In recent years the first platforms to profile the transcriptome spatially resolved became available. This technology is referred to as spatial transcriptomics and promises to study the organization of cells in tissue in unprecedented detail. Hopes and expectations related to spatial transcriptomics were reflected by being awarded the method of the year 2020 by Nature Methods (“Method of the year 2020,” n.d.). In general, spatial transcriptomics resides in terms of covered genes and the number of cells per sample between scRNA-seq and bulk transcriptomics. Considering that I have shown that PROGENy and DoRothEA can be applied to scRNA-seq data and as originally intended to bulk transcriptomics it is reasonable to assume that they should also deliver biologically meaningful results for spatial transcriptome data, though a thorough benchmark study is still outstanding. Nevertheless, both tools have been recently successfully applied to one of the first spatial transcriptome data set of human myocardial infarction providing mechanistic insight into the differentiation of cardiac myofibroblast (Kuppe et al., 2020).

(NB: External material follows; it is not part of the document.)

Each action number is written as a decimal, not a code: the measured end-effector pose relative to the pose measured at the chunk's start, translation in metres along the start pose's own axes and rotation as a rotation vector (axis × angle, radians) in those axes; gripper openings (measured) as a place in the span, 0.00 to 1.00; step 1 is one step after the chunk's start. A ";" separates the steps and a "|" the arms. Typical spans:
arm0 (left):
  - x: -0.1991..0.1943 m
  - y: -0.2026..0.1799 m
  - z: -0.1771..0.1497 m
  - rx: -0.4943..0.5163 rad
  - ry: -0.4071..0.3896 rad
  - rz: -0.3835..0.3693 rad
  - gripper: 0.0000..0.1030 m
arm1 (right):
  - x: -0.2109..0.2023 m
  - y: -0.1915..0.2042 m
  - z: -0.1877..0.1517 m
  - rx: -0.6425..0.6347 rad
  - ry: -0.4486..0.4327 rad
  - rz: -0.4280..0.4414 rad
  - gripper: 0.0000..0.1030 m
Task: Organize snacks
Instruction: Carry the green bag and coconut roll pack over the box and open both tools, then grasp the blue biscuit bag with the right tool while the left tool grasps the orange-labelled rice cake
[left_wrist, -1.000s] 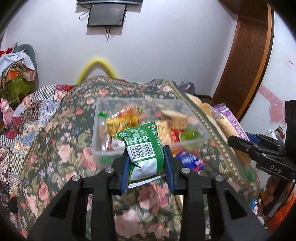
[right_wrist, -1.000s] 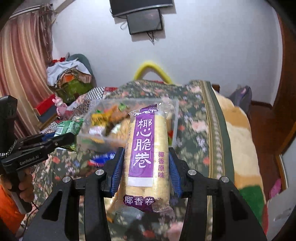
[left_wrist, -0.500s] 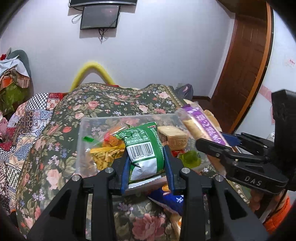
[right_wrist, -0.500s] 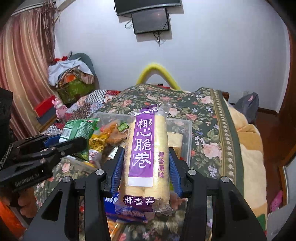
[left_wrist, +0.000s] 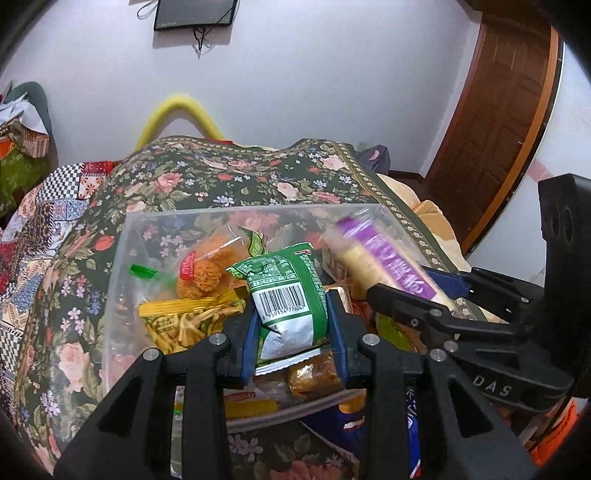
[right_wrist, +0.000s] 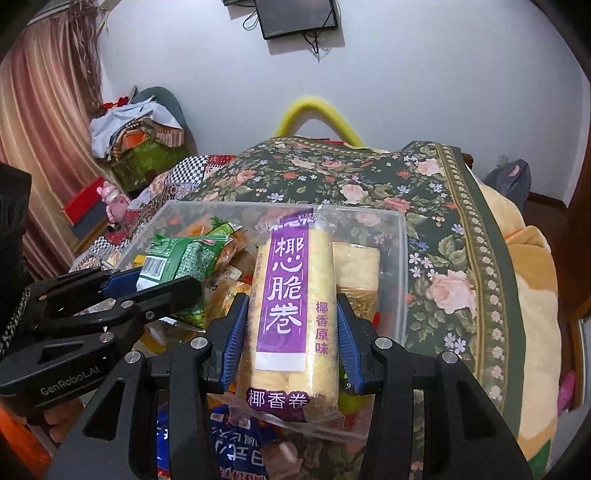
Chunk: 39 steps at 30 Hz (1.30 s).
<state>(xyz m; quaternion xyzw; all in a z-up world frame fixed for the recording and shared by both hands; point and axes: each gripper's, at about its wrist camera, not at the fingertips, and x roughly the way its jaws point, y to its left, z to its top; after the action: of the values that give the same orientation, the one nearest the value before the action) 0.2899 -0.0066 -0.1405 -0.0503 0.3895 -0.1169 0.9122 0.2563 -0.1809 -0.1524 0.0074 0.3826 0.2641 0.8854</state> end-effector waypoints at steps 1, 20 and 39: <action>0.002 0.000 0.000 -0.001 0.004 0.002 0.32 | 0.000 0.000 0.000 -0.004 0.000 0.000 0.41; -0.063 -0.011 -0.008 0.045 -0.080 0.031 0.54 | -0.039 0.001 -0.007 0.013 -0.026 0.011 0.56; -0.074 0.028 -0.076 0.014 0.036 0.071 0.55 | 0.007 0.041 -0.047 -0.033 0.158 0.093 0.85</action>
<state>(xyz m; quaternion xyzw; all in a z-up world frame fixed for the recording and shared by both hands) 0.1902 0.0391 -0.1460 -0.0279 0.4066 -0.0883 0.9089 0.2093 -0.1506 -0.1817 -0.0101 0.4463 0.3108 0.8391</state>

Even though pathway and TF activities alone are meaningful readouts of a cell’s/system’s state they must not be the endpoint of an analysis pipeline. Instead, these can be interpreted as features for further and more sophisticated downstream analyses. For example, Liu et al. -A. Liu et al. (2019) utilize pathway and TF activities to identify and contextualize a causal signaling network from gene expression data using the tool CARNIVAL. Moreover, Tanevski et al. -Tanevski, Ramirez Flores, Gabor, Schapiro, & Saez-Rodriguez (2020) exploit these activities either as a predictor or response variable for a machine learning model named MISTy that aims to explain inter-cellular signaling from spatial transcriptome data.

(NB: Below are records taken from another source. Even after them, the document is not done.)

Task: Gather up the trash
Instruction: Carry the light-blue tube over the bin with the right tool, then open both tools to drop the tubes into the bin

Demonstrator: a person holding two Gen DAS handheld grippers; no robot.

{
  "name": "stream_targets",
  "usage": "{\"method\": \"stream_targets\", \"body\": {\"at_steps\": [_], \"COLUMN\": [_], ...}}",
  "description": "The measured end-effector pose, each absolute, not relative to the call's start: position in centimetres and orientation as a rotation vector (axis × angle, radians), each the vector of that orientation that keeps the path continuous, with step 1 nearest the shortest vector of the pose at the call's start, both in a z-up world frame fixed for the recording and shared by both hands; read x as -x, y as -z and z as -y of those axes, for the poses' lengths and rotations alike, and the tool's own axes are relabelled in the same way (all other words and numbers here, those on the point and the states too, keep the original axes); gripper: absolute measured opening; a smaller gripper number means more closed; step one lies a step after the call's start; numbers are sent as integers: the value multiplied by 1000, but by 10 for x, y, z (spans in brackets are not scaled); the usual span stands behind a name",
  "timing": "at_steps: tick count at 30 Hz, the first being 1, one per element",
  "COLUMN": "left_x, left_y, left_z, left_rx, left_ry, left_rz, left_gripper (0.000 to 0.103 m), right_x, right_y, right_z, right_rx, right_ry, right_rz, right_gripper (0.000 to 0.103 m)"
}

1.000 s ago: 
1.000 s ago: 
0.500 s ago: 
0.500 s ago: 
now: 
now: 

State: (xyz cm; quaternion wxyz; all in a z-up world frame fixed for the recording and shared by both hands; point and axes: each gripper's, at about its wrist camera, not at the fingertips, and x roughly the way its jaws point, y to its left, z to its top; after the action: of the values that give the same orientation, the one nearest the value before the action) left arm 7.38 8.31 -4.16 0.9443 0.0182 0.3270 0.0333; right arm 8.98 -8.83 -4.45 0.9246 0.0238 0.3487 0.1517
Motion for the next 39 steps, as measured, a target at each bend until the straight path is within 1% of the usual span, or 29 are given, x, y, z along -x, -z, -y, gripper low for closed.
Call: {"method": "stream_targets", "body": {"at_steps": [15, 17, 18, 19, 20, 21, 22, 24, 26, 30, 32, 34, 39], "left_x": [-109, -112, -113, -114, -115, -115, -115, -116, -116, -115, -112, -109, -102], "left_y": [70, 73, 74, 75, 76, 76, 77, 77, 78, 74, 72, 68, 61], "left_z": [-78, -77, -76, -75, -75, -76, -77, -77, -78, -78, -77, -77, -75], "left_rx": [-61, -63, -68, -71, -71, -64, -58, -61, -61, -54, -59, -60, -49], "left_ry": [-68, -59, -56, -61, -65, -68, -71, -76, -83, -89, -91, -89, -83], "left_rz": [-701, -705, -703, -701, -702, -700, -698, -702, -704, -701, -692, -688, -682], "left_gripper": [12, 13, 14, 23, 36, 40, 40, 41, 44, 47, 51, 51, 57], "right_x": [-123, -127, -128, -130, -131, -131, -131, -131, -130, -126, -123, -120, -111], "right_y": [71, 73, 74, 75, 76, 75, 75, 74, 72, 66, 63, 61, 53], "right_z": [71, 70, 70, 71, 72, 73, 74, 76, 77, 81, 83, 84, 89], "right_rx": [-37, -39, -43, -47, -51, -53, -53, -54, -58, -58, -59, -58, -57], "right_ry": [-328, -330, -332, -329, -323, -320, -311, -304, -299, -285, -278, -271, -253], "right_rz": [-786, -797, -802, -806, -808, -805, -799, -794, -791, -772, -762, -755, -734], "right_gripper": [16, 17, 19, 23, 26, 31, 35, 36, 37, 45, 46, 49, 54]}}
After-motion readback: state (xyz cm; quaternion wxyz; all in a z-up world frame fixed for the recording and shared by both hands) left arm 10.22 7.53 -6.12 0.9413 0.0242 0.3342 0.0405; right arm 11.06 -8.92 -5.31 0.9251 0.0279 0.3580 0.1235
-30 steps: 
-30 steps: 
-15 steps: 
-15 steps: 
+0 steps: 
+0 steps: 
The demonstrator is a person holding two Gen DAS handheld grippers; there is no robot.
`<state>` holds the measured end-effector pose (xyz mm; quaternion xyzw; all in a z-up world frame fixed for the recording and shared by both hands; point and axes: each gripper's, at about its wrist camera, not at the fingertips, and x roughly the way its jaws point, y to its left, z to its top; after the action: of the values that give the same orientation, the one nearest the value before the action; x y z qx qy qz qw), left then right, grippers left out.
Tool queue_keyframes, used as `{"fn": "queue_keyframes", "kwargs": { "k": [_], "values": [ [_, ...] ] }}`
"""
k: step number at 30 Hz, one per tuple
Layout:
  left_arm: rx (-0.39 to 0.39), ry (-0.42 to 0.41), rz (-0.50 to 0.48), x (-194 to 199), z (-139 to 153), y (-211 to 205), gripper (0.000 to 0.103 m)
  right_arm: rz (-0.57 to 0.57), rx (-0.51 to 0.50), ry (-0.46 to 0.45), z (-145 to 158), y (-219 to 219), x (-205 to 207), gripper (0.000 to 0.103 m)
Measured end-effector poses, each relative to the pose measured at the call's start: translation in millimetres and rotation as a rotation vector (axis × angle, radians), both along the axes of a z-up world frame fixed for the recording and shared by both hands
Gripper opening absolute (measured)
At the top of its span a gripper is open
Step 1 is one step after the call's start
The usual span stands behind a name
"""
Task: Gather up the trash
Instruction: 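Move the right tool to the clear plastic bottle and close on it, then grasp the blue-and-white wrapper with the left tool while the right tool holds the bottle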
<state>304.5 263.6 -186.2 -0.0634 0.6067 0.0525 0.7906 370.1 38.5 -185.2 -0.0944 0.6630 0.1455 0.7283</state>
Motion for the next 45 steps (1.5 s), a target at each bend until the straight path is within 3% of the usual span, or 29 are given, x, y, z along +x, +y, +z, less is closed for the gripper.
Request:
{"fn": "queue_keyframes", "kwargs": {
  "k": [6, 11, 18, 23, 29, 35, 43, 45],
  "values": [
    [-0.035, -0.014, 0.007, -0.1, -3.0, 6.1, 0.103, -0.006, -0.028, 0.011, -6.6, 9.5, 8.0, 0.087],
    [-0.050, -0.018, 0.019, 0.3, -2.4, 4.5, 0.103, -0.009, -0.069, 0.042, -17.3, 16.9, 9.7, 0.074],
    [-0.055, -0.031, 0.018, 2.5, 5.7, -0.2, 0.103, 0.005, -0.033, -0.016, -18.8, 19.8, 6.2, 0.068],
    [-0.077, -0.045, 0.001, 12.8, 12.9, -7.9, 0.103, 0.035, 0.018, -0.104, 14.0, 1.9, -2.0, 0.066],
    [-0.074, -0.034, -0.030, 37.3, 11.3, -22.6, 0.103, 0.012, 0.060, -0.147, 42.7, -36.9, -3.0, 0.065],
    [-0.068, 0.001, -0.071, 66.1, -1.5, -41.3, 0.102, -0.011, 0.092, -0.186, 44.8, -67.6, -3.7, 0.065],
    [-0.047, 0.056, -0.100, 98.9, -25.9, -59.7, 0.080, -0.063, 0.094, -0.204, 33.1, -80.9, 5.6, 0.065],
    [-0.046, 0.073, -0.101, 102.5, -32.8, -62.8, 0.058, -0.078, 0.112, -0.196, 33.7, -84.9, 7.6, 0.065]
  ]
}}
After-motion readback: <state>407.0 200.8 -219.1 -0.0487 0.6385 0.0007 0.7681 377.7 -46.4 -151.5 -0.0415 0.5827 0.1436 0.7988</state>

In summary, I am convinced that the feature space of pathway and TF activities can contribute significantly to decipher the key mechanisms of diseases. For example, as the company DarwinHealth demonstrates, identifying master regulators in the field of personalized healthcare successfully helps identify the right drug at the right time for the right patient (Alvarez et al., 2018). Still, I am looking forward to seeing the impact of the next generation of these types of tools relying on substantially improved and extended prior knowledge.